Let's summarize the steps:

  1. Importing the data.
  2. Converting each instance into a LabeledPoint.
  3. Preparing the training and test data.
  4. Scaling the features.
  5. Training the model.
  6. Predicting against the test data.
  7. Evaluating the model.
  8. Regularizing the parameters.
  9. Mini batching.

"Step zero" of this process is the creation of SparkConfig and the SparkContext. There is nothing fancy here:

val conf = new SparkConf().setAppName("linearRegressionWine").setMaster("local[2]")
val sc = new SparkContext(conf)

Importing the data

We then import the semicolon-separated text file. We map each line into an Array[String] by splitting each of them using semicolons. We end up with RDD[Array[String]]:

val rdd = sc.textFile("winequality-red.csv").map(line => line.split(";"))

Converting each instance into a LabeledPoint

As we discussed earlier, supervised learning requires training data to be provided. We are also are required to test the model that we create for its accuracy against another set of data—the test data. If we have two different datasets for this, we can import them separately and mark them as a training set and a test set. In our example, we'll use a single dataset and split it into training and test sets.

Converting each instance into a LabeledPoint

Each of our training samples has the following format: the last field is the quality of the wine, a rating from 1 to 10, and the first 11 fields are the properties of the wine. So, from our perspective, the quality of the wine is the y variable (the output) and the rest of them are x variables (input). Now, let's represent this in a format that Spark understands—a LabeledPoint. A LabeledPoint is a simple wrapper around the input features (our x variables) and our pre-predicted value (y variable) for these x input values:

val dataPoints=rdd.map(row=>new LabeledPoint(row.last.toDouble,Vectors.dense(row.take(row.length-1).map(str=>str.toDouble))))

The first parameter to the constructor of the LabeledPoint is the label (y variable), and the second parameter is a vector of input variables.

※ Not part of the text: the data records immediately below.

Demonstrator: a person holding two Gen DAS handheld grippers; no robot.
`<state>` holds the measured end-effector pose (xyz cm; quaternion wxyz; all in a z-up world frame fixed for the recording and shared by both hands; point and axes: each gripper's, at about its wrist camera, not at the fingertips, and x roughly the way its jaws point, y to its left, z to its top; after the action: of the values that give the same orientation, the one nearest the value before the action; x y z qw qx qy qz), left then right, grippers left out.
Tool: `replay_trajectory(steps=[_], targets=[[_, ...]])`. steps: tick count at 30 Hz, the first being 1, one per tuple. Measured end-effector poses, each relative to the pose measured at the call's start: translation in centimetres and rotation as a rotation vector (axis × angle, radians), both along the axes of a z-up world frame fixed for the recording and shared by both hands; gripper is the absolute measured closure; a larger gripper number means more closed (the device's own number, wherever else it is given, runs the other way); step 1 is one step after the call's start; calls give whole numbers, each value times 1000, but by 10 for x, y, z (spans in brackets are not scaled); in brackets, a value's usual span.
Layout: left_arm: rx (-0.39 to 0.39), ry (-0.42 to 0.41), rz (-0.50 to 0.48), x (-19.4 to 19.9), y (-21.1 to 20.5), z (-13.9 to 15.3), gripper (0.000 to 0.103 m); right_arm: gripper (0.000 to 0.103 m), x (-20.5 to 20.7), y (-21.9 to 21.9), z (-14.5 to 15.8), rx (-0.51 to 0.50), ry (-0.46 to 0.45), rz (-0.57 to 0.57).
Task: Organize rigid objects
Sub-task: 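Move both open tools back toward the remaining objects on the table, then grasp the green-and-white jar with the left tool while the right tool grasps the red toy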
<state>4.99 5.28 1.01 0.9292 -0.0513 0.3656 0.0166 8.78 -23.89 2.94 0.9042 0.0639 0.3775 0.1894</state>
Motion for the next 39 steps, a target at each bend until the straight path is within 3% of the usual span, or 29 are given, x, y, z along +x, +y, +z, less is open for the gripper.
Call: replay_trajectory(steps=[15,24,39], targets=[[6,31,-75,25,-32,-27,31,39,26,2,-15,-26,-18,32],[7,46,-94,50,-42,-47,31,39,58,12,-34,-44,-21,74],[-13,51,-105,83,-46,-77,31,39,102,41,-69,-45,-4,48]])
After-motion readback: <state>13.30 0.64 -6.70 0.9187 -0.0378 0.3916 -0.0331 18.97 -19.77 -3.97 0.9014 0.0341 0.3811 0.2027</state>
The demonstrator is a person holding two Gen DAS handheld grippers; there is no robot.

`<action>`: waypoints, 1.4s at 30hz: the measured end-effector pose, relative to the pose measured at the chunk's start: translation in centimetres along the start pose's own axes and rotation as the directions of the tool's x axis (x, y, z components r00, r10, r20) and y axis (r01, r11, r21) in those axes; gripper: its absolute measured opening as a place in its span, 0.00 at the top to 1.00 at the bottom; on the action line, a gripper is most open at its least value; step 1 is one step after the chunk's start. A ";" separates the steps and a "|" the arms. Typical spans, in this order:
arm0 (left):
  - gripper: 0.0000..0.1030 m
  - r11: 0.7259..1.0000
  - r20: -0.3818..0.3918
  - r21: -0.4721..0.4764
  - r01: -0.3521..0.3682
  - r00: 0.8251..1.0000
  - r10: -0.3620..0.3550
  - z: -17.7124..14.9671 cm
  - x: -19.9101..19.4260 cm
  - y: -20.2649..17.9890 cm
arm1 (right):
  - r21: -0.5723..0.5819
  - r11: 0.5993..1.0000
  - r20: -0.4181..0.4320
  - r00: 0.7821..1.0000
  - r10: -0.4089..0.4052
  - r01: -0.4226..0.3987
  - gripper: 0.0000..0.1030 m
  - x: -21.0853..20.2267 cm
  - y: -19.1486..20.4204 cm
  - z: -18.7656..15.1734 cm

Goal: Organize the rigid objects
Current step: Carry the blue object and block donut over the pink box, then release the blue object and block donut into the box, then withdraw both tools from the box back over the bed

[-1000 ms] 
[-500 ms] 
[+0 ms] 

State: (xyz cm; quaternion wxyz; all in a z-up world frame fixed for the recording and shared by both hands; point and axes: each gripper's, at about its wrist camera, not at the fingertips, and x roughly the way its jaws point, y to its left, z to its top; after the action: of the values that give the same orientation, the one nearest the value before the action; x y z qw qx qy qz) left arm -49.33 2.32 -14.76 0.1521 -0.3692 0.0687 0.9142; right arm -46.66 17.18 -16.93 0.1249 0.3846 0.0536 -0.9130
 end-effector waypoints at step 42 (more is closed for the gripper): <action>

Preparing the training and test data

As we discussed earlier, we can have two different independent datasets for training and testing. However, it is a common practice to split the dataset into training and test datasets. In this recipe, we will be splitting the dataset into training and test sets in the ratio of 80:20, with each of the elements being selected randomly. This random shuffling of data is one of the prerequisites for better performance of the SGD too:

val dataSplit = dataPoints.randomSplit(Array(0.8, 0.2))
val trainingSet = dataSplit(0)
val testSet = dataSplit(1)

Scaling the features

Running a quick summary statistics reveals that our features aren't in the same range:

val featureVector = rdd.map(row => Vectors.dense(row.take(row.length-1).map(str => str.toDouble)))
print(s"Max : ${stats.max}, Min : ${stats.min}, and Mean : ${stats.mean} and Variance : ${stats.variance}")
println ("Min "+ stats.min)
println ("Max "+ stats.max)

Here is the output:

Min [4.6,0.12,0.0,0.9,0.012,1.0,6.0,0.99007,2.74,0.33,8.4]
Max [15.9,1.58,1.0,15.5,0.611,72.0,289.0,1.00369,4.01,2.0,14.9]
Variance : [3.031416388997815,0.0320623776515516,0.03794748313440582,1.987897132985963,0.002215142653300991,109.41488383305895,1082.1023725325845,3.56202945332629E-6,0.02383518054541292,0.02873261612976197,1.135647395000472]

It is always recommended that the input variables have a mean of 0. This is easily achieved with the help of the StandardScaler built into the Spark ML library itself. The one thing that we have to watch out for here is that we have to scale the training and the test sets uniformly. The way we do it is by creating a scaler for trainingSplit and using the same scaler to scale the test set. Another side note is that feature scaling helps with faster convergence in SGD:

val scaler = new StandardScaler(withMean = true, withStd = true).fit(trainingSet.map(dp => dp.features))

val scaledTrainingSet = trainingSet.map(dp => new LabeledPoint(dp.label, scaler.transform(dp.features))).cache()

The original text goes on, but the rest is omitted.